Wer ernsthaft in den Archiven des Vorkriegsdeutschlands recherchieren will, braucht ein gewisses Geschick: Er kann Handschriftformen lesen, die in der deutschen Sprache mittlerweile völlig aus dem Alltagsgebrauch verschwunden sind.
Courant, eine spätmittelalterliche Kursivschrift, hat mehrere Varianten, insbesondere das kurzlebige Chatterlin. Diese Kursivschrift wurde 1911 entwickelt und von 1915 bis 1941 an deutschen Schulen gelehrt, bis sie von den Nazis verboten wurde. Später lernten Schulkinder eine Handschrift, die der heutigen englischen Kursivschrift ähnelte.
Obwohl Deutschsprachige, die mit Sütterlin aufwuchsen, es in der Nachkriegszeit gut nutzten, konnten die meisten Deutschen die Briefe ihrer Großeltern nicht lesen.
Aber jetzt kann ein KI-Programm genau das tun.
Tatsächlich hat das Bundesarchiv ein neues Tool entwickelt, das dabei helfen soll, die verschiedenen Schrifttypen in Dokumenten aus der Kolonialzeit zu entschlüsseln.
Eine wichtige Sammlung, an der noch gearbeitet werden muss
Insbesondere Dokumente aus dieser Zeit waren für ein solches Projekt von Interesse, da das Deutsche Bundesarchiv über eine Sammlung von rund 10.000 Akten des Reichskolonialamtes, der zentralen Behörde für Kolonialpolitik im Deutschen Reich, verfügt.

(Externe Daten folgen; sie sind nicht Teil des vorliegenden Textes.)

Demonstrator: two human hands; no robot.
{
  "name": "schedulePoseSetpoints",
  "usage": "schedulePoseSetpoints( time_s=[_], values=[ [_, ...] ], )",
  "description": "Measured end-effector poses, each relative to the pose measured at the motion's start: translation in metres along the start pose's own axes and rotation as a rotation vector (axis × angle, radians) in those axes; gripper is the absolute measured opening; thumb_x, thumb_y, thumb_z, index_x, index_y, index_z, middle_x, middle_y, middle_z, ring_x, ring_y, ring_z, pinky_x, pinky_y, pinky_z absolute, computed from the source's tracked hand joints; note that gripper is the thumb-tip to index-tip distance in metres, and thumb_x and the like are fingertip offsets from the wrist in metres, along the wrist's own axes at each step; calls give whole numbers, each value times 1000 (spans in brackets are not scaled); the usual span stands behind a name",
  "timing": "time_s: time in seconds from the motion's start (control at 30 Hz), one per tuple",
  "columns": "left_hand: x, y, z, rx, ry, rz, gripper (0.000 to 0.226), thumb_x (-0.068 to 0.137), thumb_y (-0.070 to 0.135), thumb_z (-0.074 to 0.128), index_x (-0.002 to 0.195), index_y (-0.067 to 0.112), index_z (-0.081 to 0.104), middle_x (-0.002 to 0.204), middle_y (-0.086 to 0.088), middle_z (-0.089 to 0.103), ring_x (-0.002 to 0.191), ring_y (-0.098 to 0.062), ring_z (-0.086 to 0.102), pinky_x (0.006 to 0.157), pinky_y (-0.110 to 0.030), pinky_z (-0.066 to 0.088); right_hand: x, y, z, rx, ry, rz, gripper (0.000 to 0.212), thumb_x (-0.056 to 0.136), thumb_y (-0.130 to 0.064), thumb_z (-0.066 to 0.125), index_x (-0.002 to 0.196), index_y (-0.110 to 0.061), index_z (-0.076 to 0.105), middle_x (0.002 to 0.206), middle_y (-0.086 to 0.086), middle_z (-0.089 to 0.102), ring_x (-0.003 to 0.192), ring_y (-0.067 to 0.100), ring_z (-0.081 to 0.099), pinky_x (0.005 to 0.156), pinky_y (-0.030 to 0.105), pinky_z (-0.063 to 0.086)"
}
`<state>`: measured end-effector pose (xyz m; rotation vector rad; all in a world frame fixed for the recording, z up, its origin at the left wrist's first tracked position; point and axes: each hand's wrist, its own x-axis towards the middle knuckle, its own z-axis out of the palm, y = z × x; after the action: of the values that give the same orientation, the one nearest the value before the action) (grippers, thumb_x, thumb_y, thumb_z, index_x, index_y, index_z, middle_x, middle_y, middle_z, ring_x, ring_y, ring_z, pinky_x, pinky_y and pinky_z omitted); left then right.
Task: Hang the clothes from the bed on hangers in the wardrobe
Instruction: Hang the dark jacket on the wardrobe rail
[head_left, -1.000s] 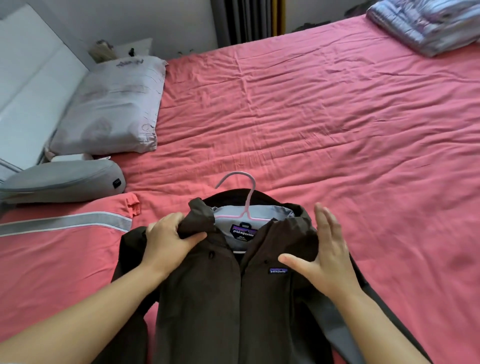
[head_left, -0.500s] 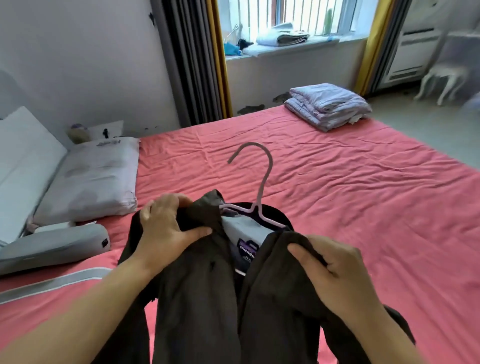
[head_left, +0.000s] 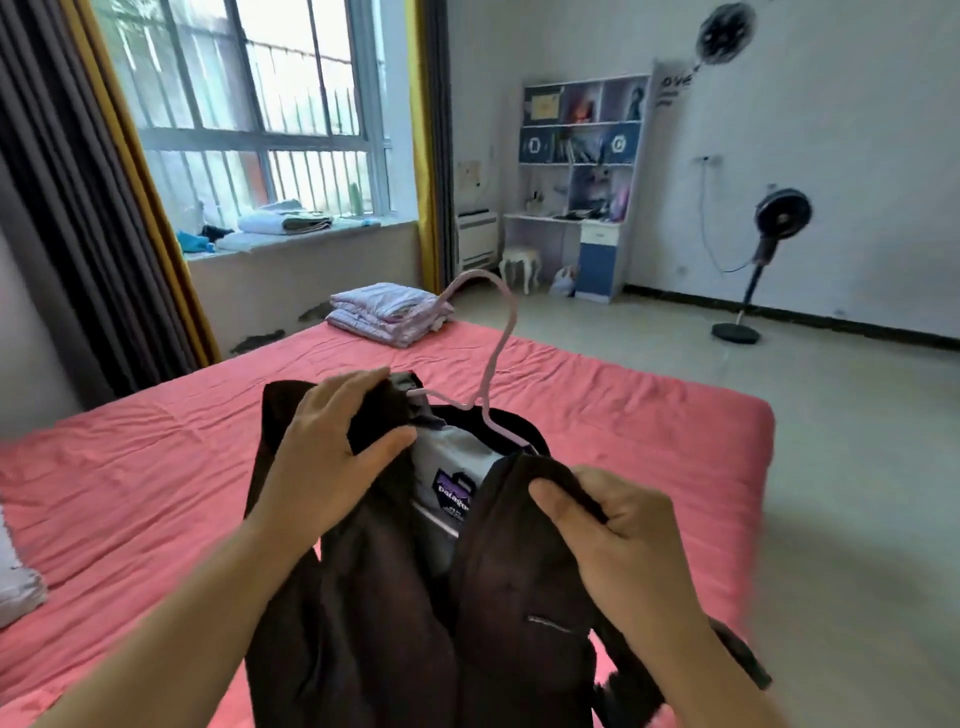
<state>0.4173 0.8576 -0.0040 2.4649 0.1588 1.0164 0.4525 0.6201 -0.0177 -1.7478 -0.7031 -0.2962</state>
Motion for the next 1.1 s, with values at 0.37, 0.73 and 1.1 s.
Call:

„Sie wurden ausgewählt, weil die meisten von ihnen handgeschrieben waren“, sagte Archivsprecher Elmer Kramer der DW. Diese Sammlung sei auch deshalb für das Pilotprojekt ausgewählt worden, weil die Akten des Reichskoloniamts bereits vollständig digitalisiert seien und keinen Nutzungsbeschränkungen mehr unterlagen, erklärt Projektleiterin Inger Bans.
Aber noch wichtiger: „Die Aufarbeitung der Kolonialzeit ist für unsere gesamte Gesellschaft von zentraler Bedeutung, und diese Sammlung kann dazu einen guten Beitrag leisten.“
„Zu lange waren die Verbrechen der deutschen Kolonialzeit ein blinder Fleck in unserer Erinnerungskultur“, begrüßte die deutsche Kultur- und Medienbeauftragte Claudia Roth den Plan des Bundesarchivs, eigens entwickelte KI-Technologie einzusetzen. Vertiefen Sie Ihr Wissen über dieses dunkle Kapitel der deutschen Geschichte.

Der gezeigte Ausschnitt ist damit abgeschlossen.